[comp.os.minix] Announcement - Experimental 32-bit Kernel

mcm@peach.ucsb.edu (Marcelo Mourier) (09/25/90)
Hi everybody!

	For the last couple of months I've been working on an experimental
32-bit kernel for the i386. As Bruce's 32-bit kernel, this one is based on
PC Minix 1.5.  However, several changes have been made, especially in the way
memory is managed.

	As I don't have Bruce's kernel installed, I'm not very familiar with
it.  However, I think that (correct me if wrong), even though he uses paging,
the memory management strategy used is still the same as in old Minix; eg.,
it is basically segment oriented.  There's one code and one data segment
(now up to 4GB long) both starting at virtual address zero.  These virtual
addresses are mapped into linear addresses by the 386's segmentation mechanism,
based on the memory map information in the code and data segment descriptors
stored in the process' LDT.  With paging enabled, these linear addresses are
finally mapped into physical addresses by the 386's paging mechanism.
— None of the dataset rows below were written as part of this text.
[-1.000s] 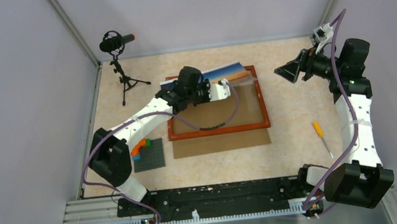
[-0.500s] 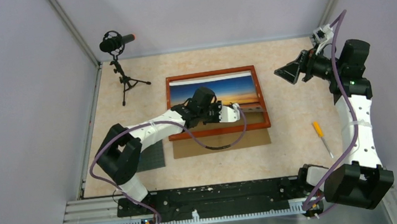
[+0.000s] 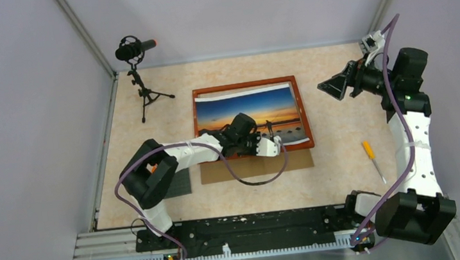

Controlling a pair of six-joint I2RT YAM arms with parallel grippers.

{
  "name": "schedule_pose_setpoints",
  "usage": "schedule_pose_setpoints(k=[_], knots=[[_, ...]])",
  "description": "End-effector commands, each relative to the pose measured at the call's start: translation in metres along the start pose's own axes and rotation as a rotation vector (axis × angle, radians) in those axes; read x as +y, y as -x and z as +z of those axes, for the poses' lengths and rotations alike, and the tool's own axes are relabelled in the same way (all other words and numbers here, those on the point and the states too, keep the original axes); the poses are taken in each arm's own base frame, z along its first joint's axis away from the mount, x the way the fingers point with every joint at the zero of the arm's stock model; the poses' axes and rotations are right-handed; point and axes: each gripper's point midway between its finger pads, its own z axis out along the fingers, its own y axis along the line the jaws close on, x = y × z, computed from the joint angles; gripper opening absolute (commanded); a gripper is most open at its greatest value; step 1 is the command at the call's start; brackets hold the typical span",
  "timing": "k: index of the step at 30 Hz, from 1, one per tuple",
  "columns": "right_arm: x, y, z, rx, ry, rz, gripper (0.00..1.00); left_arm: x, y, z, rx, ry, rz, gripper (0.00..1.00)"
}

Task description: Take the photo out of the frame

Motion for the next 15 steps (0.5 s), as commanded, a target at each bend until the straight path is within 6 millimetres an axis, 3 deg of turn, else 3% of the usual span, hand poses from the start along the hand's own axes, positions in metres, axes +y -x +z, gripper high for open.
schedule_pose_setpoints(k=[1,9,15], knots=[[0.006,0.008,-0.007,-0.026,-0.003,-0.059,0.88,-0.03,0.004,0.007,-0.003,-0.068,0.045,0.0],[0.005,0.008,-0.007,-0.023,-0.003,-0.065,0.88,-0.055,0.015,0.005,0.01,-0.126,0.011,0.0],[0.004,0.008,-0.007,-0.022,-0.005,-0.071,0.88,-0.085,0.011,-0.008,0.031,-0.206,-0.023,0.0]])
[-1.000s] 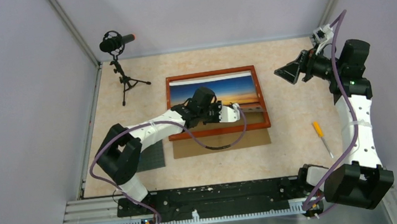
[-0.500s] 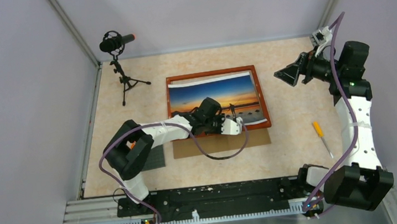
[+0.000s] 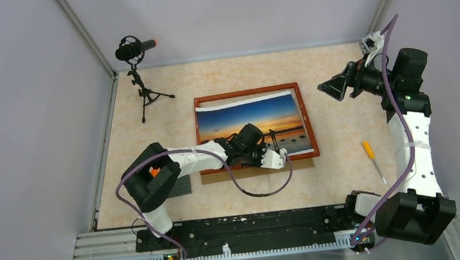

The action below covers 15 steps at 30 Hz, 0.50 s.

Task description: Take the photo out of the frame

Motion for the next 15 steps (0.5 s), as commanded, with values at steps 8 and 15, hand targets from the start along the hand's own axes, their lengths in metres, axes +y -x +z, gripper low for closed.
schedule_pose_setpoints(k=[8,15], knots=[[0.005,0.005,-0.004,-0.023,0.017,-0.042,0.88,-0.035,-0.014,-0.018,0.025,-0.052,-0.008,0.0],[0.008,0.002,-0.002,-0.029,0.05,-0.017,0.89,-0.009,-0.002,-0.012,-0.001,0.03,0.029,0.0]])
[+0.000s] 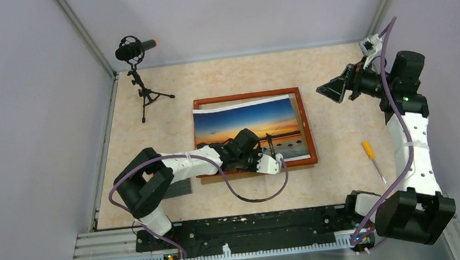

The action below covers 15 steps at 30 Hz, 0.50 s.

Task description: Take the photo out of the frame

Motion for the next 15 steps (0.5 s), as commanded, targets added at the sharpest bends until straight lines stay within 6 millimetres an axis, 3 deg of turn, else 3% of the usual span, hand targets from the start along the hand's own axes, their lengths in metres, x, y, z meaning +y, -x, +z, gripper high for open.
schedule_pose_setpoints(k=[1,8,10,11,15], knots=[[0.009,0.01,-0.004,-0.036,0.034,-0.041,0.89,0.015,0.01,0.003,-0.032,0.053,0.048,0.0],[0.01,0.007,-0.004,-0.033,0.043,-0.037,0.89,0.023,0.02,0.005,-0.067,0.072,0.079,0.0],[0.012,0.005,-0.005,-0.032,0.048,-0.038,0.89,0.025,0.017,0.005,-0.039,0.068,0.062,0.27],[0.012,0.004,-0.005,-0.031,0.047,-0.039,0.89,0.026,0.017,0.002,-0.032,0.068,0.054,0.36],[0.011,0.001,-0.006,-0.02,0.038,-0.049,0.89,0.025,0.026,-0.02,-0.048,0.043,0.026,0.58]])
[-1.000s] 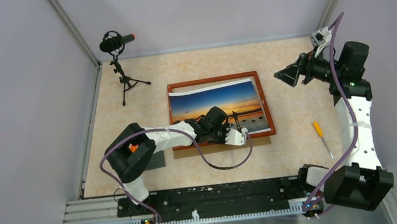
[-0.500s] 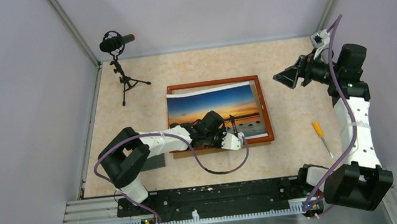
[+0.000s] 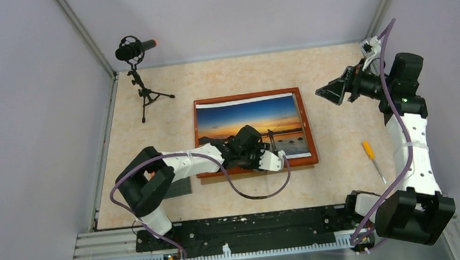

However,
this mapping is "constant", in that it never changes after being set up by the
kernel initialization routine.  Basically, it is used for skipping the various
holes in the PC's physical memory layout, thus presenting a "neat" physical
address space where the linear addresses can be mapped into.  In this way, the
relocation and protection of the various virtual address spaces is done by the
segmentation unit of the 386's MMU.

	In my experimental kernel (MEK) the memory management strategy is quite
different.  The story starts with the way virtual memory is laid out in a
process.  Each process has its own 4GB virtual address space, shared by its
three logical segments (text, data, stack) and by the kernel.  The kernel
occupies the top-most 8MB of each process' virtual address space; the remaining
4GB-8MB are left for the process' text, data, and stack segments.  The text
segment starts at virtual address zero, the data segment starts at the first
available 4MB boundary after the end of the text segment (e.g., at virtual
address 0x00400000 in most cases), and the stack segment starts (ends?) at 
virtual address 0xFF800000.  As I said before, the last 8MB of the process'
virtual address space are reserved for mapping the kernel.  This is how the
kernel is shared among all processes in the system.  Addresses 0xFF800000 to
0xFFBFFFFF hold the kernel's text segment, and addresses 0xFFC00000 to
0xFFFFFFFF hold the kernel's data segment.  The reason for starting the data
segment at the first 4MB boundary after the end of the text segment has to do
with code sharing.  By having the data segment start at that address we are
separating the code page table and the data page table.  Therefore, code can be
shared among several processes (by sharing the PDE that points to the code page
table), without having to share any piece of the data segment.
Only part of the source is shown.